**Required action:** For this exercise, please reproduce the records below word for word, from the first line through the line with "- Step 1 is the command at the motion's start".

**Source information:**

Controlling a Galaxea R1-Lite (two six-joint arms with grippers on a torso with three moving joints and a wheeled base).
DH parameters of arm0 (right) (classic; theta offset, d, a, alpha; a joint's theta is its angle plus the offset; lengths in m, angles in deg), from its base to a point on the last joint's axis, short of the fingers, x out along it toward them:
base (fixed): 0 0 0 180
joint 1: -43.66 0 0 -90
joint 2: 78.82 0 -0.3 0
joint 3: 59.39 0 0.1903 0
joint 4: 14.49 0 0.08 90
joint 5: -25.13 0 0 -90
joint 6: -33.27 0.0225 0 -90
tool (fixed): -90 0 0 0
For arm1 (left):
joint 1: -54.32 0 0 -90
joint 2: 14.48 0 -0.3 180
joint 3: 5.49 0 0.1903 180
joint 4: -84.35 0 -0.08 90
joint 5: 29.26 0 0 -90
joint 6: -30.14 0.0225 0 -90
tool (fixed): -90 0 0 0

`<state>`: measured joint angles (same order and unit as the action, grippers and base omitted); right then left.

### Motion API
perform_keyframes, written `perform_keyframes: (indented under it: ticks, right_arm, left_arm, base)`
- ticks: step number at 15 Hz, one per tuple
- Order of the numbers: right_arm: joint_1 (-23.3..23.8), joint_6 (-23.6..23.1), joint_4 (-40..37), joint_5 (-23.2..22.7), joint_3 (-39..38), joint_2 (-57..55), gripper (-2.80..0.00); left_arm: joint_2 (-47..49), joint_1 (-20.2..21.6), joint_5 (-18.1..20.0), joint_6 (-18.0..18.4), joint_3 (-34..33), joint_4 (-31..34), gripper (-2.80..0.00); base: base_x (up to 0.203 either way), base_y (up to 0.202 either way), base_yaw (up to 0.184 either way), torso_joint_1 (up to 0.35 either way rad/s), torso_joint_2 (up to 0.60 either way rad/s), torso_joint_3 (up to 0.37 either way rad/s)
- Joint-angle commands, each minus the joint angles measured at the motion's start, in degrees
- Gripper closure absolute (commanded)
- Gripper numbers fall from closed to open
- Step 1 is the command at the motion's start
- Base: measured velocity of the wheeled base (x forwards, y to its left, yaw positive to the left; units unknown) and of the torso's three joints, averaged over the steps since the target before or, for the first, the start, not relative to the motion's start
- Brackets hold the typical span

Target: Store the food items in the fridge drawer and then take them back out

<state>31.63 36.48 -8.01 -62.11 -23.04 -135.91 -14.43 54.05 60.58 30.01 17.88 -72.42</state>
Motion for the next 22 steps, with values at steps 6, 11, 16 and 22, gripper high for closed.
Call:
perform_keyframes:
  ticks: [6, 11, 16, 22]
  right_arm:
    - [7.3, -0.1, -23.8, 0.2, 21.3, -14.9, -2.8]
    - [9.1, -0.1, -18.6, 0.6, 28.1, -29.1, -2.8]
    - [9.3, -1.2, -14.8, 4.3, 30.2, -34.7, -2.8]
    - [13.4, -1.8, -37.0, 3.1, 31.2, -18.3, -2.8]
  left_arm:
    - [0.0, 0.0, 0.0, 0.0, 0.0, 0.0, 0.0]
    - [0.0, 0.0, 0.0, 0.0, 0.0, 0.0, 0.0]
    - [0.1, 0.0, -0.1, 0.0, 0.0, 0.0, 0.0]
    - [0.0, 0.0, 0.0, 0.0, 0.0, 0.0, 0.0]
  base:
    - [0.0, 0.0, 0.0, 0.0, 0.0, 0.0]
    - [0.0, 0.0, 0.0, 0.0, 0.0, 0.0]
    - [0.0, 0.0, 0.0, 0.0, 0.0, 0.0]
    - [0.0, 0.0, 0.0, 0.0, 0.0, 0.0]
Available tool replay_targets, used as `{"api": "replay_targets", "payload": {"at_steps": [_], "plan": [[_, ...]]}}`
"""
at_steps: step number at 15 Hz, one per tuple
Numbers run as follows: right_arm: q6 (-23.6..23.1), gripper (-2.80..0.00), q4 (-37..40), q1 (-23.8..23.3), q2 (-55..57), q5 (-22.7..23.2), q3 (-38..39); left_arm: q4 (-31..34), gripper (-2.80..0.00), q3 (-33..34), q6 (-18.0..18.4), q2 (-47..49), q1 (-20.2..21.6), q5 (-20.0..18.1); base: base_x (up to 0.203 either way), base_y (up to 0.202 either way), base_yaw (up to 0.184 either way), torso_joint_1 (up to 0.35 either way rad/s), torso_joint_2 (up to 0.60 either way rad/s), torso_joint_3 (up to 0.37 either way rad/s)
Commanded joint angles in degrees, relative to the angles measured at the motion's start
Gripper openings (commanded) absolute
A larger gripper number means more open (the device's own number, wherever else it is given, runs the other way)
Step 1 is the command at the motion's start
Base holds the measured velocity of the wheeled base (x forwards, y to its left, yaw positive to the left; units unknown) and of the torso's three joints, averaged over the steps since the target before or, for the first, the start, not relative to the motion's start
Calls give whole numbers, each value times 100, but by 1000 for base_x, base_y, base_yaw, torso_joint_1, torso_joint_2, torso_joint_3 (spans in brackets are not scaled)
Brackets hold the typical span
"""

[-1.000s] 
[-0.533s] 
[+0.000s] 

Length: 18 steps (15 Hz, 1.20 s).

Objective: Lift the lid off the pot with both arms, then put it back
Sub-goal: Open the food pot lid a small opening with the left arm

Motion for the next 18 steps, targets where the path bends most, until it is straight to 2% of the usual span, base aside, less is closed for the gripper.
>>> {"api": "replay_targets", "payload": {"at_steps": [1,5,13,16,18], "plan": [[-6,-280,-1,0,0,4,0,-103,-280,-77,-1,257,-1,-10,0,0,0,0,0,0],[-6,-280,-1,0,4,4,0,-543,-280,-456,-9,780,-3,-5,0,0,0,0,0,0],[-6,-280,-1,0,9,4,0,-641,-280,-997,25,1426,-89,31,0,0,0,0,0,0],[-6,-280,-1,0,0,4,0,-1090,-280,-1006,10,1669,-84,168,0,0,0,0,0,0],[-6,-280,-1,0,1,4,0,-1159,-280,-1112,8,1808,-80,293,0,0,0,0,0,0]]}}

**Worked solution:**
Controlling a Galaxea R1-Lite (two six-joint arms with grippers on a torso with three moving joints and a wheeled base).
DH parameters of arm0 (right) (classic; theta offset, d, a, alpha; a joint's theta is its angle plus the offset; lengths in m, angles in deg), from its base to a point on the last joint's axis, short of the fingers, x out along it toward them:
base (fixed): 0 0 0 180
joint 1: -43.66 0 0 -90
joint 2: 78.82 0 -0.3 0
joint 3: 59.39 0 0.1903 0
joint 4: 14.49 0 0.08 90
joint 5: -25.13 0 0 -90
joint 6: -33.27 0.0225 0 -90
tool (fixed): -90 0 0 0
For arm1 (left):
joint 1: -54.32 0 0 -90
joint 2: 14.48 0 -0.3 180
joint 3: 5.49 0 0.1903 180
joint 4: -84.35 0 -0.08 90
joint 5: 29.26 0 0 -90
joint 6: -30.14 0.0225 0 -90
tool (fixed): -90 0 0 0

`<state>`: measured joint angles (same order and unit as the action, grippers and base omitted); right then left.

### Motion API
perform_keyframes, written `perform_keyframes: (indented under it: ticks, right_arm, left_arm, base)`
- ticks: step number at 15 Hz, one per tuple
- Order of the numbers: right_arm: joint_1 (-23.3..23.8), joint_6 (-23.6..23.1), joint_4 (-40..37), joint_5 (-23.2..22.7), joint_3 (-39..38), joint_2 (-57..55), gripper (-2.80..0.00); left_arm: joint_2 (-47..49), joint_1 (-20.2..21.6), joint_5 (-18.1..20.0), joint_6 (-18.0..18.4), joint_3 (-34..33), joint_4 (-31..34), gripper (-2.80..0.00); base: base_x (up to 0.203 either way), base_y (up to 0.202 either way), base_yaw (up to 0.184 either way), torso_joint_1 (up to 0.35 either way rad/s), torso_joint_2 (up to 0.60 either way rad/s), torso_joint_3 (up to 0.37 either way rad/s)
- Joint-angle commands, each minus the joint angles measured at the motion's start, in degrees
- Gripper closure absolute (commanded)
- Gripper numbers fall from closed to open
- Step 1 is the command at the motion's start

Nothing further is needed for the exercise.